A seminar to explore and provoke new relationships between art and mental health.
Whether you work in social care, curating, politics or art, join an evening of lively discussion about the futures of rehabilitative arts programmes.
Speakers will present their own ideologies surrounding rehabilitative arts practice, suggest new models and provoking new ideas. The audience is asked to bring their own questions to the seminar, and be prepared to share the ethos of their practice.
A key aim of the event is the drawing together of theory and practice; of research and industry.
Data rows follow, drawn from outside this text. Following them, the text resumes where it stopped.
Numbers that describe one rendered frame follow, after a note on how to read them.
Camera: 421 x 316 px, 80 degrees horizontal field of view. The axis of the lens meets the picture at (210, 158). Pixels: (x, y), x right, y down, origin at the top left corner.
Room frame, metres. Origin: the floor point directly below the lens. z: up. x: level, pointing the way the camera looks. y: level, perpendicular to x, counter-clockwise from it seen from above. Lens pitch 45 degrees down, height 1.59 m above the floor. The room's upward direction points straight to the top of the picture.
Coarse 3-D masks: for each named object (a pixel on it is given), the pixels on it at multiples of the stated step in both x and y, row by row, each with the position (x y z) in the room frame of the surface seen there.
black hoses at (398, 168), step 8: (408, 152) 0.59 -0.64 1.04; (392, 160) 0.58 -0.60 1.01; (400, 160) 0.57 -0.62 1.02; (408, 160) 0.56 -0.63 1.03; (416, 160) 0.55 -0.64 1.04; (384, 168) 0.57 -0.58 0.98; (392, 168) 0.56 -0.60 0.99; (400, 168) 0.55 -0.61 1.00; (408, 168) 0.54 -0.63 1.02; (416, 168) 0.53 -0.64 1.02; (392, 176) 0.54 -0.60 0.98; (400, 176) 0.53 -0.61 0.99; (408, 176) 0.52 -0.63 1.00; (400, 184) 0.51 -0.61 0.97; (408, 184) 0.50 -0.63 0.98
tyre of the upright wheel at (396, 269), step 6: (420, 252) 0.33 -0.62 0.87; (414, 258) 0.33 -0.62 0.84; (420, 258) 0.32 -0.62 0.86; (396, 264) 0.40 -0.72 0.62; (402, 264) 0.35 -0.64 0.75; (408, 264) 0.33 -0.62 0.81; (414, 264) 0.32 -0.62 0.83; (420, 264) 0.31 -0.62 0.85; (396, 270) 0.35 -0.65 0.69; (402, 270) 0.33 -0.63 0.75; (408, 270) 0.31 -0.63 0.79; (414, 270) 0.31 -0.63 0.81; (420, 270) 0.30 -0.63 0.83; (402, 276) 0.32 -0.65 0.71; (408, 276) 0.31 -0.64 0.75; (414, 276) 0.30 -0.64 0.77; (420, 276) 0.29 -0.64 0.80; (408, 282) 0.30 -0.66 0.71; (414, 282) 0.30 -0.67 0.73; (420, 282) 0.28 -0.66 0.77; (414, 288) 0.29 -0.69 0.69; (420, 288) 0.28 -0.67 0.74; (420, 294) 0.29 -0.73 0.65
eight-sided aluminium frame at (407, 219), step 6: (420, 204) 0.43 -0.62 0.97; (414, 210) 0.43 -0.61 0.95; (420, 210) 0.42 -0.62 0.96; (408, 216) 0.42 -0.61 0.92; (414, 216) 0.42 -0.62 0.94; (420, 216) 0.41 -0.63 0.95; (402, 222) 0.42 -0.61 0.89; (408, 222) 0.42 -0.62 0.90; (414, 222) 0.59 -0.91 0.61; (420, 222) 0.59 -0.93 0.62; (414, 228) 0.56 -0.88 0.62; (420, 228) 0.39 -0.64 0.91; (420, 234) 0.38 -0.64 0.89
We envisage insightful discussion, debate and conversation in a space that encourages the free flow of ideas and speculations.
The event will be documented and contribute to ongoing collaborative research in this area, led by Hannah Hull, which has so far included a wide range of academics, artists, and vulnerable adults from organisations such as The Open Book Project, Crisis Skylight, P.A.T.H., Cardboard Citizens, Escape Artists and Goldsmiths, University of London.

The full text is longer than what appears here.